I don't know if we have a clear answer that pip should be used as a general-purpose packaging solution. My view which seems to be shared by several others from the recent discourse discussion about it is that it should not try to "reinvent the wheel" or replace general purpose packaging solutions (like conda, yum, apt-get, nix, brew, spack, etc...), pip has clear use as a packaging tool for developers and "self-integrators".
For that use case, statically linking dependencies into a wheel (vendoring native dependencies) can be a stop-gap measure but become very difficult for distributors as evidenced by pytorch, rapids, arrow, and other communities. It is definitely not ideal and in-fact a growing problem with promoting the use of wheels for all Python users.
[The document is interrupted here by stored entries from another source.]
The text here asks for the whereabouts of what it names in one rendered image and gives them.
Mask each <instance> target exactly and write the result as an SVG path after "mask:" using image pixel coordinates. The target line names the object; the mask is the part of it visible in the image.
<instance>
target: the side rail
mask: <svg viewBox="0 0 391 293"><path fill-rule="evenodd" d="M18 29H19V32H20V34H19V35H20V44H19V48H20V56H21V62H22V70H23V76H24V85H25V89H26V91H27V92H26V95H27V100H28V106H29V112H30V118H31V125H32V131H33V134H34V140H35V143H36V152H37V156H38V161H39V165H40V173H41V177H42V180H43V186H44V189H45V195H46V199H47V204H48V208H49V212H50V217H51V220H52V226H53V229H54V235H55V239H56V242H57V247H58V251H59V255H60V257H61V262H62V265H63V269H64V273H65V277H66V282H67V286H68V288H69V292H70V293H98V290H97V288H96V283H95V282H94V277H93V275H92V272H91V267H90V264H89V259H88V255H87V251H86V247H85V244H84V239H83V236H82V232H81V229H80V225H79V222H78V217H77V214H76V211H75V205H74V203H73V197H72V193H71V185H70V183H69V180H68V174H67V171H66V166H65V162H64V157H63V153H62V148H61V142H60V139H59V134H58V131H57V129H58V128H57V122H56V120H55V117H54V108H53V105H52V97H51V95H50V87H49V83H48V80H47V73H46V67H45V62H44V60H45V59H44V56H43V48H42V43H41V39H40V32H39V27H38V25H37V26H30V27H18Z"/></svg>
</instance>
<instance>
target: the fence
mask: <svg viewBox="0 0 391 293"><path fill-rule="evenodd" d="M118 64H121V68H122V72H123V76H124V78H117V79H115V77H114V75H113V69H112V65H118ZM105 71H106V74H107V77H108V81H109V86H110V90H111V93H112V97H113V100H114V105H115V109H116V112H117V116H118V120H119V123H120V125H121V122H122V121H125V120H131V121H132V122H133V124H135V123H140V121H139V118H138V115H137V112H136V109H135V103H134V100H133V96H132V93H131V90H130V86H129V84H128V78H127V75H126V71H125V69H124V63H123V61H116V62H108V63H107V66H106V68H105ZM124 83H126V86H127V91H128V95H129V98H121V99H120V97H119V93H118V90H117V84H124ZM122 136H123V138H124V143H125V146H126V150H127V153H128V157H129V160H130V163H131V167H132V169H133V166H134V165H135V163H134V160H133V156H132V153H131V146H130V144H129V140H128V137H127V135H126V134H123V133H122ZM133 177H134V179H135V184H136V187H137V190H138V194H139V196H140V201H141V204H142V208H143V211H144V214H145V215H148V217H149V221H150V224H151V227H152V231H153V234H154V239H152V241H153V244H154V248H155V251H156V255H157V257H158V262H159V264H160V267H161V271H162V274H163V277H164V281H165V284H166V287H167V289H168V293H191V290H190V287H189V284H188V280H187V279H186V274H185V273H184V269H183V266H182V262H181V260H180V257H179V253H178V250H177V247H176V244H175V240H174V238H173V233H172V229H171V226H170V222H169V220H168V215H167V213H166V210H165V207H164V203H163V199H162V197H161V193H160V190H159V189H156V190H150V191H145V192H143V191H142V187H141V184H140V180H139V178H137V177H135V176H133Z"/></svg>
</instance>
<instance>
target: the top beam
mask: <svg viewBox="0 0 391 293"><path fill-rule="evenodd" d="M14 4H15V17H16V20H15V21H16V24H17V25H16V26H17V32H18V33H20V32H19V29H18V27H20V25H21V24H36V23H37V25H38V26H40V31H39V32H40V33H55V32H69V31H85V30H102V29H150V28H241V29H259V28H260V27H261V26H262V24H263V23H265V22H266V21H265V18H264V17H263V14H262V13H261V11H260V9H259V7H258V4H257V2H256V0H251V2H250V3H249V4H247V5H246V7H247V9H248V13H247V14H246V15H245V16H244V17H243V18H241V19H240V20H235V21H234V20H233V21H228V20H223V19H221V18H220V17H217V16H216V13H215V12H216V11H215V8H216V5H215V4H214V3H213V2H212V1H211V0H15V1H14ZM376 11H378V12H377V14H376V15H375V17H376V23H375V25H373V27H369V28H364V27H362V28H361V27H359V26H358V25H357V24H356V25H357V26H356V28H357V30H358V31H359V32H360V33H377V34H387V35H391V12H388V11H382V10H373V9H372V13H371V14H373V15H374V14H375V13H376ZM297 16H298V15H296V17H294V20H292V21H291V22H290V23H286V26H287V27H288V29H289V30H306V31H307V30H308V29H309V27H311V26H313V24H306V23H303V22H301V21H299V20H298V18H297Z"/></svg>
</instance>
Using pip to package native libraries is conceivably possible, but a bigger challenge than it seems at first. It is hard to understand the motivation for this considerable work when this problem is already solved by several other open-source and more general-purpose packaging systems.
A better approach in my view is to enable native-library requirements to be satisfied by external packaging systems. In this way, pip can allow other package managers to install native requirements and only install wheels with native requirements if they are already present.
Non-developer, end-users who use Python integrated with many other libraries (such as the PyData and SciPy users) should be also be encouraged to use their distribution package manager to get their software. These distributions (such as conda-forge) already satisfy robustly the need for one-command installation. This is a better user-experience than encouraging these particular users to "pip install"
In sum: conda-forge infrastructure producing wheels is a good idea, conda-build recipes producing wheels that allow for conda-packages to satisfy native-library dependencies is an even better idea.
@teoliphant While theoretically a reasonable idea, this ignores the fact that a significant number of users are asking for pip-installable versions of these packages. Ignoring those users, or suggesting that they should "just" switch to another packaging solution, is dismissing a genuine use case without sufficient investigation.
I know from personal experience that there are people who do need such packages but who can't or won't switch to Conda (for example). And on Windows there is no OS-level distribution package manager. How do we serve such users?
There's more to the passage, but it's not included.